New York has a hold on our imagination because it is so compact, so violent, so energetic, so full of possibilities, a place where neighbourhoods change from one street to the next and strangers can become intimate friends or deadly enemies on the slightest of whims. (p. 243)

New York is a breeding ground for possibility and heterogeneity, and the films which emerge from and about it can mean almost anything to almost anyone. By accepting the impossibility of creating a definitive vision of New York, it becomes a place where you are free to project your own vision.

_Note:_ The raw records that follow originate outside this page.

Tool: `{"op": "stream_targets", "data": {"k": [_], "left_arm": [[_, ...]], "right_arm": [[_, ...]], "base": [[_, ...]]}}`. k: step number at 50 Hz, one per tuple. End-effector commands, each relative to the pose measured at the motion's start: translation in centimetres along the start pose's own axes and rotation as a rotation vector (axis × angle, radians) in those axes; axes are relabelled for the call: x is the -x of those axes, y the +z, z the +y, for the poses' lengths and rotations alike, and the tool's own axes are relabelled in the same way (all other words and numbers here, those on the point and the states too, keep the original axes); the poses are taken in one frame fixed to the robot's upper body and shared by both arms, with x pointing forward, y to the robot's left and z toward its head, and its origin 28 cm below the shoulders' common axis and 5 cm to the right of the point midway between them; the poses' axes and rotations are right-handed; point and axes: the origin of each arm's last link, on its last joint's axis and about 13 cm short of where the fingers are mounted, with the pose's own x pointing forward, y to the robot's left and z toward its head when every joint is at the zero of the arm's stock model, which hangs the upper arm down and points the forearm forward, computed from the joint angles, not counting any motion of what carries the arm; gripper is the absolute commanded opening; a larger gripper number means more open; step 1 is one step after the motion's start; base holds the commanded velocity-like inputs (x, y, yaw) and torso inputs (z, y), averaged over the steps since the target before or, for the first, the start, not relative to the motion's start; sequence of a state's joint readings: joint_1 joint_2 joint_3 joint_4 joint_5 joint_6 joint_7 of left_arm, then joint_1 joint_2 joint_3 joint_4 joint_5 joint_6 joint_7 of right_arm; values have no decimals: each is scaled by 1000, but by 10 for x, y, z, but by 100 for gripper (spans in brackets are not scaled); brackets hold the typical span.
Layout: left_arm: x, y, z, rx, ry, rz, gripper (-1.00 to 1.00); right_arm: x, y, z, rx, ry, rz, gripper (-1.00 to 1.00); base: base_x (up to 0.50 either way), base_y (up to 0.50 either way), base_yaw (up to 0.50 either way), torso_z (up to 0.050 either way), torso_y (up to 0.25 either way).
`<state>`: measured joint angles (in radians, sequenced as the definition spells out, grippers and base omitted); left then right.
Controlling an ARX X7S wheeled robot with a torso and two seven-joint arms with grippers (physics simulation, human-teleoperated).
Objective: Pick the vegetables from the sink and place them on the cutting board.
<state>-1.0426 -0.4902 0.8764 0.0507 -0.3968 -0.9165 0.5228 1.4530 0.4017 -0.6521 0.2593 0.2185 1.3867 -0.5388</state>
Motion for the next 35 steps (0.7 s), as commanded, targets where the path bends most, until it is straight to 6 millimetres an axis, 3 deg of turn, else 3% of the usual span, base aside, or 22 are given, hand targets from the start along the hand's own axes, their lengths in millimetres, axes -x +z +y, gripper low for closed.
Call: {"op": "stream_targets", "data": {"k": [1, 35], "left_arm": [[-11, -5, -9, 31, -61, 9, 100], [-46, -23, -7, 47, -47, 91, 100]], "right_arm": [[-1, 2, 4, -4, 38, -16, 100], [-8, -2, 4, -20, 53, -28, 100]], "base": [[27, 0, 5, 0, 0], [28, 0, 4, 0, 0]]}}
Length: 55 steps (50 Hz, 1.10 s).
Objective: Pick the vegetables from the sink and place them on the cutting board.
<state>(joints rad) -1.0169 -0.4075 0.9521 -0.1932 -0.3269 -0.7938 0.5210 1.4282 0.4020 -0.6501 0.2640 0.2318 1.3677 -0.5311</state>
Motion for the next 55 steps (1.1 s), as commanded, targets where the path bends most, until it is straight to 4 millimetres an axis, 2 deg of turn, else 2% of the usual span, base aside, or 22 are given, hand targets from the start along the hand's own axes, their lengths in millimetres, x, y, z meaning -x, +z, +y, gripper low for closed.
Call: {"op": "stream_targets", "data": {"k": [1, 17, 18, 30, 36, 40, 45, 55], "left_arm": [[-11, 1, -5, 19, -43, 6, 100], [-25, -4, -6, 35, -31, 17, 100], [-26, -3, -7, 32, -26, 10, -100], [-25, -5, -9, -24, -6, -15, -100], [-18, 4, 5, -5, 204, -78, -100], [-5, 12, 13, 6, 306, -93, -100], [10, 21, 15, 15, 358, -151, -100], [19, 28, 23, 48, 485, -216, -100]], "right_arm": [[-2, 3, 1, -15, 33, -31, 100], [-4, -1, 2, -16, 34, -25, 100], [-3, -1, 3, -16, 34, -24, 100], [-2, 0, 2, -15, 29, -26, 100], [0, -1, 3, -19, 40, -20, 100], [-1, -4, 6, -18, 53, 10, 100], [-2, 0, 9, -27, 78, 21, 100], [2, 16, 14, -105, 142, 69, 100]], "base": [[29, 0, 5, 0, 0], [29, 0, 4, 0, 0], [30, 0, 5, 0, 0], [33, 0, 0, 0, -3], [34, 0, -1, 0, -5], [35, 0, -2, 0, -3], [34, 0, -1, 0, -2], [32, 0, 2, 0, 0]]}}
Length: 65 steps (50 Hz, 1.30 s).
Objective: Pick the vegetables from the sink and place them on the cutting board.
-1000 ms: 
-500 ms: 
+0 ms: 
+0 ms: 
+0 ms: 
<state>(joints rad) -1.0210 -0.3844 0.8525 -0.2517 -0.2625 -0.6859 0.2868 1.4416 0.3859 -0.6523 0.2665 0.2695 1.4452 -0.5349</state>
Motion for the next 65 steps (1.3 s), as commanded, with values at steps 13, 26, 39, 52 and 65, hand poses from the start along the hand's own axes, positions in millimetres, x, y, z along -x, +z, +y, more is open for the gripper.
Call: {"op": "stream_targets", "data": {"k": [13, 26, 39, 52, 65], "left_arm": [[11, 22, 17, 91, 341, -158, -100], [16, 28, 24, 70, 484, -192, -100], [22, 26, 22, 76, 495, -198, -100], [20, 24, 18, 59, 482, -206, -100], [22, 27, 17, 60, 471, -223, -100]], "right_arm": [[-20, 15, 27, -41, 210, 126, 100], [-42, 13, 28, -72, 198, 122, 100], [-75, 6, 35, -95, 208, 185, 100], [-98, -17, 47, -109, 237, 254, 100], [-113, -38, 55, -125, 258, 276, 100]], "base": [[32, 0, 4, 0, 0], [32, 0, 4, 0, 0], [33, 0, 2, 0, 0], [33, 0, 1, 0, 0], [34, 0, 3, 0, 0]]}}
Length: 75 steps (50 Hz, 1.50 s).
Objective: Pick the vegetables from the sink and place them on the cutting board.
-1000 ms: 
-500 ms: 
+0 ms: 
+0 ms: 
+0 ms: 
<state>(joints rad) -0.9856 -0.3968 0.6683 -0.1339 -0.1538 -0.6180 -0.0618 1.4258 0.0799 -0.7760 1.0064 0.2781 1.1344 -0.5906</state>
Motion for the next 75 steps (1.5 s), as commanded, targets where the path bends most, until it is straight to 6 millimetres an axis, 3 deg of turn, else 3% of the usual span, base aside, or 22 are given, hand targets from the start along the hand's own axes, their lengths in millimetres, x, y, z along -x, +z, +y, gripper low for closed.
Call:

In his maker’s statement, Alex Ross Perry explains that Listen Up Philip reflects “what [his] New York looks like, and it is one I seldom see depicted with any honesty in cinema….Listen Up Philip is a summation of all I’ve observed, lived through, laughed at, narrowly avoided and absently longed for during my time in New York”.

Similarly, in a behind-the-scenes interview with her producer Cecilia Frugieule, Desiree Akhavan states that she wants her film “to reflect [her] morals and [her] tastes”, thus Appropriate Behaviour’s rendering of New York is very specific to her.

A native New Yorker herself, Akhavan argues that too many movies about the Big Apple are “like a love letter – and I feel like the love letter I want to write points out all the flaws and is like, ‘I love you, despite all those flaws’”.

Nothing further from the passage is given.